Task requirements:
As soon as the line containing "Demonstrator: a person" appears in the material below, start returning lines exactly, and end with the line containing "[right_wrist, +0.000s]".

Data extract:
»»
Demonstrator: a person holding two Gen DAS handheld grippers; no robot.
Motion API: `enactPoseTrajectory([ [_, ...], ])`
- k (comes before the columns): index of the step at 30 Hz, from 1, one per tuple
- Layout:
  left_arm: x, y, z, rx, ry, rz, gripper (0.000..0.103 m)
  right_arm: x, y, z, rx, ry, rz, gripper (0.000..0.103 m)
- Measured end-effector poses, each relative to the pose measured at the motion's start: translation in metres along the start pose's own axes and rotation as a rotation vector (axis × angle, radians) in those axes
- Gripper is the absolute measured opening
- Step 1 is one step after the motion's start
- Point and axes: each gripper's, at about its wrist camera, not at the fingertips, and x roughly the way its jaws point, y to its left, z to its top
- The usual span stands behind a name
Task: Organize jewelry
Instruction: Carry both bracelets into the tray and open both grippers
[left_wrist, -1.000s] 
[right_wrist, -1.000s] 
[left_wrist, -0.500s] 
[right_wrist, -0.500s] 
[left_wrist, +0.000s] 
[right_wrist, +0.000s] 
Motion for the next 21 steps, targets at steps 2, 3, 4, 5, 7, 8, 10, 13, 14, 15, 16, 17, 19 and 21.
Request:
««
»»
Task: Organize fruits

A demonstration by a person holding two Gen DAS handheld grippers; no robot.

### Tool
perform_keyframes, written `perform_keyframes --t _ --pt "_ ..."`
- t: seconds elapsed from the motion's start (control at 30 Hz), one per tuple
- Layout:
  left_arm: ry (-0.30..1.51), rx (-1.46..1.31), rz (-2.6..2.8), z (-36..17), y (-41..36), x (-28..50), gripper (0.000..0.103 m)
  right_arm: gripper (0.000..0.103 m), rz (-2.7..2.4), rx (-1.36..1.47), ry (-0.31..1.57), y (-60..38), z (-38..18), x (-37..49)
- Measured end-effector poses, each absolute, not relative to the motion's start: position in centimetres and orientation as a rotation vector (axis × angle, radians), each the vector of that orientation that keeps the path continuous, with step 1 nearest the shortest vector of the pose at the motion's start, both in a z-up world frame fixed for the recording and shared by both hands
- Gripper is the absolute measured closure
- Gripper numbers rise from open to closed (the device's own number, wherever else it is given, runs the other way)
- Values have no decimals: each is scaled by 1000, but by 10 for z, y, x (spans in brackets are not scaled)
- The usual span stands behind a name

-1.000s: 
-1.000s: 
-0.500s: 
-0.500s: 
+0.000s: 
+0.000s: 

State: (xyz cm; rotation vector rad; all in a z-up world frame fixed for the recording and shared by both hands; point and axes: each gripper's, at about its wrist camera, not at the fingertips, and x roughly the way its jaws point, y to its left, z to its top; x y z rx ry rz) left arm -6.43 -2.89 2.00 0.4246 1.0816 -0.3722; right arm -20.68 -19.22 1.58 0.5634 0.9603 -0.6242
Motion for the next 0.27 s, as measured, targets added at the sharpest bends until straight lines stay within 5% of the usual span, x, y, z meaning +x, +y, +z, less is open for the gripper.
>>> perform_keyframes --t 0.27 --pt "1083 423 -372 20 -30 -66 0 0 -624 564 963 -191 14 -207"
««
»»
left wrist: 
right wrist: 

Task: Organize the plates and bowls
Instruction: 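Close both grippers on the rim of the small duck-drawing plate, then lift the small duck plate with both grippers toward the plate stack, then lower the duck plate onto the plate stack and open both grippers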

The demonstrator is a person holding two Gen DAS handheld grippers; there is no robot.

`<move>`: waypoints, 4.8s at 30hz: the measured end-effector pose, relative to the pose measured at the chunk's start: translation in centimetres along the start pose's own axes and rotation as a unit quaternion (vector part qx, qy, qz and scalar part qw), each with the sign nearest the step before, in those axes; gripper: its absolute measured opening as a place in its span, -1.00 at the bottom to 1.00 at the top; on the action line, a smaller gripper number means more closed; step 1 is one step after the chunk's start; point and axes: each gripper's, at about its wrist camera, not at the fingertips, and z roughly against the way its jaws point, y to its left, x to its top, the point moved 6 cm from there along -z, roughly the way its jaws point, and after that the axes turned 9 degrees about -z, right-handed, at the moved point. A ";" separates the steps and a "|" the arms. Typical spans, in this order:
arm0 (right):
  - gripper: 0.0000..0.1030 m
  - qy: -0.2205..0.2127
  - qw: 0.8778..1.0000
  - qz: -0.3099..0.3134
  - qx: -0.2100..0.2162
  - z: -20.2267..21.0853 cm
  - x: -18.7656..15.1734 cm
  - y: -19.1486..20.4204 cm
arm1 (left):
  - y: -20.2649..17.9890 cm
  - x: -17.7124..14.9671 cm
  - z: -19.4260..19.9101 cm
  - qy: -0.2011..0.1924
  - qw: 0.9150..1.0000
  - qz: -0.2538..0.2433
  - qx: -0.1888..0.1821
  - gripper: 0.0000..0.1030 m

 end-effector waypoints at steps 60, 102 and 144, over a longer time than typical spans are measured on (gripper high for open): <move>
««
Output below:
Demonstrator: a person holding two Gen DAS handheld grippers; no robot.
Motion API: `enactPoseTrajectory([ [_, ...], ])`
- k (comes before the columns): index of the step at 30 Hz, from 1, one per tuple
- Layout:
  left_arm: x, y, z, rx, ry, rz, gripper (0.000..0.103 m)
  right_arm: x, y, z, rx, ry, rz, gripper (0.000..0.103 m)
- Measured end-effector poses, each relative to the pose measured at the motion's start: translation in metres along the start pose's own axes and rotation as a rotation vector (axis × angle, radians) in those axes
- Gripper is the absolute measured opening
- Step 1 is one step after the motion's start
- Point and axes: each gripper's, at about its wrist camera, not at the fingertips, and x roughly the way its jaws point, y to its left, z to its top
- The usual span stands behind a name
Task: Organize jewelry
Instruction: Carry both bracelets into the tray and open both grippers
[left_wrist, -1.000s] 
[right_wrist, -1.000s] 
[left_wrist, -0.500s] 
[right_wrist, -0.500s] 
[left_wrist, +0.000s] 
[right_wrist, +0.000s] 

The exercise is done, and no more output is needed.